Votre cœur a beau se défendre De s'enflammer ; Le moment vient, il faut se rendre, Il faut aimer.
Hier, au bois, ma chère Annette Prenait le frais : Elle chantait sur sa musette, N'aimons jamais.
M'approchant alors par derrière Sans me nommer, Je dis : vous vous trompez, ma chère, Il faut aimer.
En rougissant la pastourelle Me répondit : D'amour la flèche est trop cruelle, On me l'a dit.
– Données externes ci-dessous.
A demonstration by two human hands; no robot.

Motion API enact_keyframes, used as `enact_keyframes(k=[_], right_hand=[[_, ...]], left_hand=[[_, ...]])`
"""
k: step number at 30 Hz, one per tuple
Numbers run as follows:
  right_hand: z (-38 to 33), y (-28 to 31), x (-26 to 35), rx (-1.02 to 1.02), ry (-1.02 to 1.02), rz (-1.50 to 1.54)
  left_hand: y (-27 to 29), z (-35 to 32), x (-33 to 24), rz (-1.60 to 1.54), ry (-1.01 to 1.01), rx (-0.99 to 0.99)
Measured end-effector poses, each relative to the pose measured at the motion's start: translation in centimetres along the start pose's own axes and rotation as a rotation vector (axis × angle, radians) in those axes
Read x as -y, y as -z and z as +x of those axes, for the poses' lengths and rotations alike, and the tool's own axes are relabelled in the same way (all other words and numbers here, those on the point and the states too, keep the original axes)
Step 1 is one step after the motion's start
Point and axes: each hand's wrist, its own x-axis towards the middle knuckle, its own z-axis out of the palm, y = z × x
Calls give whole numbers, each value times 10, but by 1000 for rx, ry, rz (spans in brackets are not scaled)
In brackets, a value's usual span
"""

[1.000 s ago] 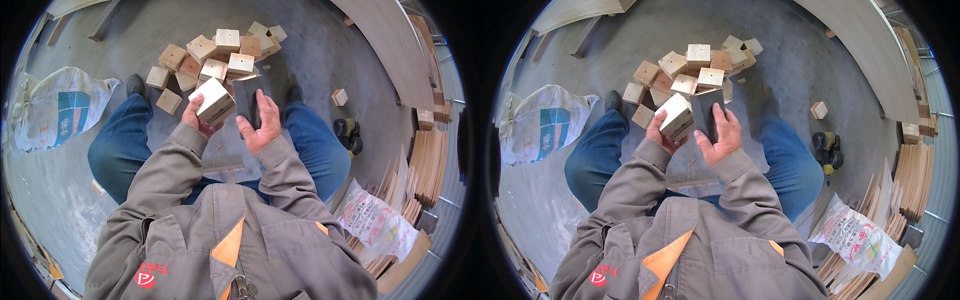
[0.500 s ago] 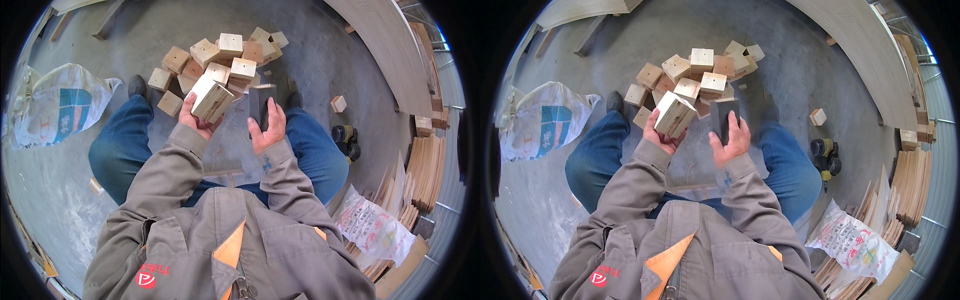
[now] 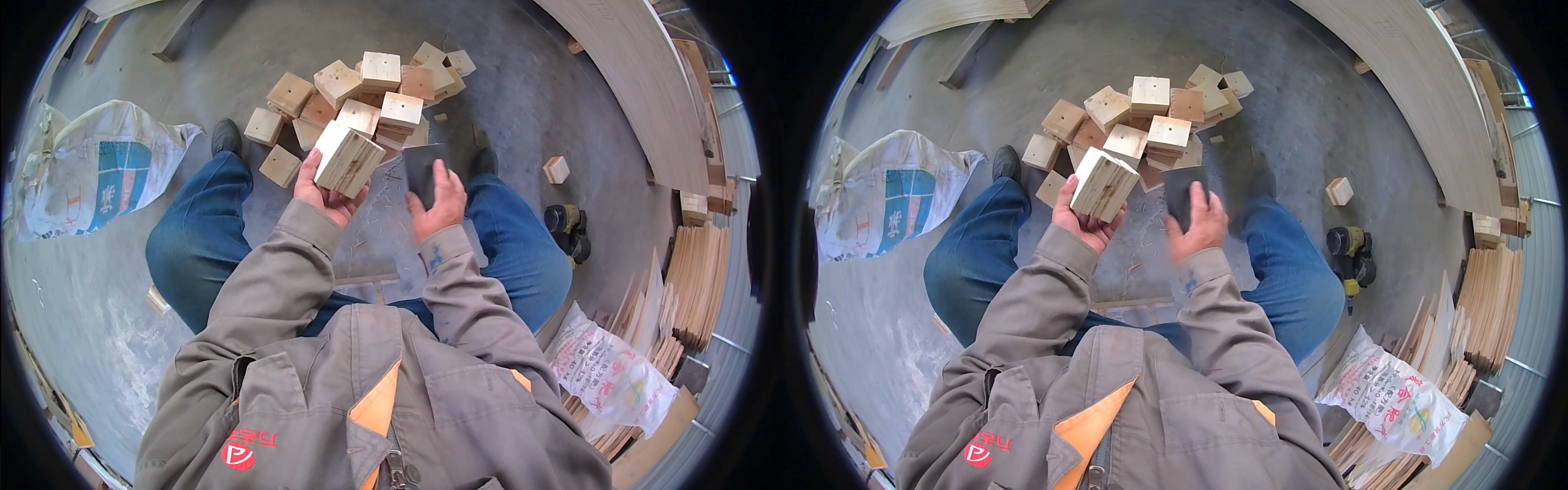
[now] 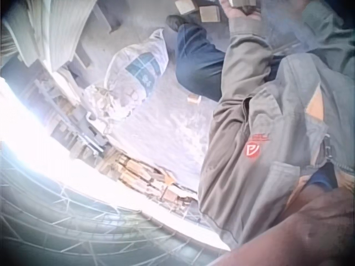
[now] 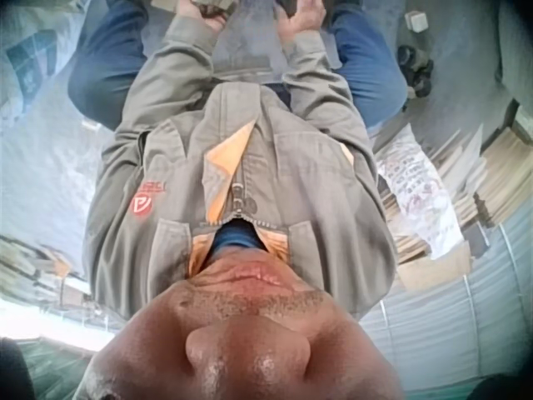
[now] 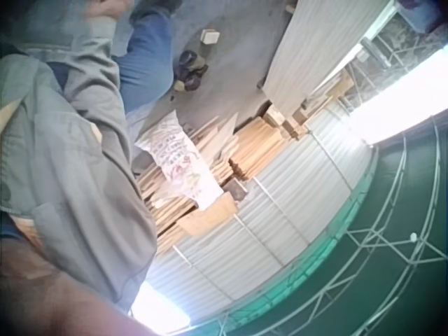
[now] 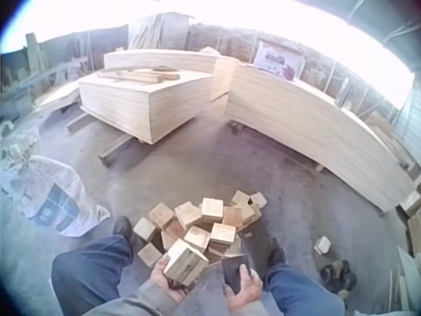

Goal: The person sits on the floor and sands small square wooden blocks one by one using a sanding block. They pick up a block, rub its surfaces with the sanding block, and place it down before picking up another.

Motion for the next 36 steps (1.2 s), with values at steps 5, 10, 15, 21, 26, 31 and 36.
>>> enact_keyframes(k=[5,10,15,21,26,31,36], right_hand=[[10,15,2,-79,-177,149],[16,21,5,-20,-388,552],[23,38,14,52,-630,1082],[26,48,9,59,-624,1223],[28,53,26,183,-533,1150],[25,49,39,326,-521,1148],[22,45,43,384,-474,1037]], left_hand=[[-8,-6,-1,72,-73,-56],[4,3,-1,247,-83,113],[6,11,-10,610,-280,388],[7,10,-13,615,-421,270],[2,5,-13,528,-403,286],[14,23,-8,327,-383,263],[17,23,0,156,-176,268]])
A treize ans le cœur est trop tendre Pour s'enflammer : C'est à vingt ans qu'il faut attendre Pour mieux aimer.
Lors je lui dis : La beauté passe Comme une fleur ; Un souffle, bien souvent l'efface, Dans sa fraîcheur ;
Rien ne peut, quand elle est flétrie, La ranimer : C'est quand on est jeune et jolie Qu'il faut aimer.
Belle amie, à si douce atteinte Cédez un peu : Cet amour dont vous avez crainte N'est rien qu'un jeu.
Annette soupire et commence A s'alarmer. Mais ses yeux avaient dit d'avance, Il faut aimer.
L'air était frais, l'instant propice, Le bois touffu, Annette fuit, le pied lui glisse Tout est perdu.
L'Amour, la couvrant de son aile, Put l'animer : Hélas ! je vois trop, lui dit-elle, Qu'il faut aimer.
Les oiseaux, témoins de l'affaire, Se baisaient mieux ; L'onde, plus tard qu'à l'ordinaire, Quittait ces lieux ;
Les roses s'empressaient d'éclore Pour embaumer, Et l'écho répétait encore, Il faut aimer.